Modulating water hydrogen bonding within a non-aqueous environment controls its reactivity in electrochemical transformations

Electrochemical carbon dioxide reduction (CO2R) can provide a sustainable route to produce fuels and chemicals; however, CO2R selectivity is frequently impaired by the competing hydrogen evolution reaction (HER), even for small concentrations of water. Here we tune water solvation and dynamics within a series of aprotic solvents featuring different functional groups and physicochemical properties to modulate HER activity and CO2R selectivity. We show that one can extend the HER onset potential by almost 1 V by confining water within a strong hydrogen bond network. We then achieve nearly 100% CO Faradaic efficiency at water concentrations as high as 3 M with a gold catalyst. Furthermore, under mildly acidic conditions, we sustain nearly 100% Faradaic efficiency towards CO with no carbonate losses over long-term electrolysis with an earth-abundant zinc catalyst.
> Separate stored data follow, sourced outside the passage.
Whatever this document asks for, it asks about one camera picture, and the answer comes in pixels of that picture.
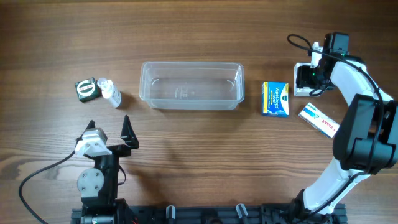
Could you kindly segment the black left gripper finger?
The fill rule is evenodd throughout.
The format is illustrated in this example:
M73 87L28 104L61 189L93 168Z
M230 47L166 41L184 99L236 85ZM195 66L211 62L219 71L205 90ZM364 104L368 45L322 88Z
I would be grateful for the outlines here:
M134 133L131 121L128 115L124 116L123 126L121 130L121 139L128 147L138 147L139 141Z
M94 122L93 120L91 120L91 121L88 123L88 125L87 125L86 129L83 131L83 133L84 133L87 129L92 129L92 128L95 128L95 122Z

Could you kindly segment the white medicine packet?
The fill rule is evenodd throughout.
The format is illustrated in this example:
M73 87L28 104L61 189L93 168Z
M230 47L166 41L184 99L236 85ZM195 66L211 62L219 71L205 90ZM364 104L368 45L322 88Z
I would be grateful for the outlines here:
M320 92L320 86L317 85L314 69L310 63L297 63L294 67L294 95L310 96Z

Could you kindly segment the blue VapoDrops box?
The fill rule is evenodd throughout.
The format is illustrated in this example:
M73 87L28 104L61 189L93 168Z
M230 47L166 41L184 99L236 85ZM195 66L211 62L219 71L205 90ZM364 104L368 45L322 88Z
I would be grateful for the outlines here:
M262 115L289 116L289 84L284 82L263 82Z

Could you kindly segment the white Panadol box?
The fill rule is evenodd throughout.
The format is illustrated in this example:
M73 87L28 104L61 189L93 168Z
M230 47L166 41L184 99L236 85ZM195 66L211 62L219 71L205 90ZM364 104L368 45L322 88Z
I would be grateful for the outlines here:
M340 127L311 103L307 103L298 115L328 138L333 138Z

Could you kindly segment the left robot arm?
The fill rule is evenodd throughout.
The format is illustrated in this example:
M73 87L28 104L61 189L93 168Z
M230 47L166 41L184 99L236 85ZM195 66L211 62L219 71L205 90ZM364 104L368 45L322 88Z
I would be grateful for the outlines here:
M133 131L129 116L124 117L121 130L123 144L107 146L108 137L101 128L90 121L76 140L74 153L94 161L92 168L78 177L77 188L81 193L82 209L73 210L72 223L138 223L138 218L126 201L118 199L119 172L123 168L119 159L129 157L139 141Z

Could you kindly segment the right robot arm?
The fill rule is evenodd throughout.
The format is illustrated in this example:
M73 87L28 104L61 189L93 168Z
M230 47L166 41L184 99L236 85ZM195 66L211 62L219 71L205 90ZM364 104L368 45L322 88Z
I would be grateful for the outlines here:
M349 109L334 136L328 167L291 203L290 218L301 222L333 213L355 185L397 162L397 102L357 60L338 60L329 72Z

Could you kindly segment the clear plastic container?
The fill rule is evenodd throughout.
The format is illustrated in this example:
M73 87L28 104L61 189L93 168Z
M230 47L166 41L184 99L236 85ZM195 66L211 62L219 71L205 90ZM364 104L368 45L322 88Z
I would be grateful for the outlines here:
M233 62L145 62L139 96L151 108L233 110L244 100L244 67Z

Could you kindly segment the green Zam-Buk box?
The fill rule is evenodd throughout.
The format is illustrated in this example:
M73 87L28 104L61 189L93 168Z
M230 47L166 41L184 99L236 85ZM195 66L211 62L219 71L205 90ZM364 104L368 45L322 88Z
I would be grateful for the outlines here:
M75 89L78 99L82 103L94 100L95 98L101 96L101 91L96 84L96 80L93 77L82 80L80 82L76 82Z

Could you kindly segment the white spray bottle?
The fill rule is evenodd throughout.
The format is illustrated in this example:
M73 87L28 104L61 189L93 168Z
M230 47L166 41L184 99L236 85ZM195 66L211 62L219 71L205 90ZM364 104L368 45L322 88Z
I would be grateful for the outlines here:
M97 85L101 90L103 98L108 100L114 108L121 105L121 92L112 80L106 78L100 78L97 81Z

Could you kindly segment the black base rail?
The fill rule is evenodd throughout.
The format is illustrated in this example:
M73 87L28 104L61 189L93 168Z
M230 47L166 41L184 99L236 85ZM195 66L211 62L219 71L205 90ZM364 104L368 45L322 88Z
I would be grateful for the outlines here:
M246 212L238 214L237 206L229 207L172 207L169 214L166 208L153 206L130 206L131 221L121 223L290 223L288 204L263 204L246 206ZM117 223L116 217L106 215L87 215L82 219L81 209L73 209L70 223ZM338 204L332 214L314 215L300 223L347 224L348 217L344 204Z
Our work provides insights to control water's reactivity and reveals descriptors to guide electrolyte design for important electrochemical transformations. Electroreduction of CO2 competes with the hydrogen evolution reaction; thus, controlling water's activity to exclusively act as a proton donor is a desirable yet challenging goal. Now the behaviour of water in aprotic solvents is shown to depend on the solvent's donor ability, which can modulate the hydrogen bond network and in turn promote the desired reactivity.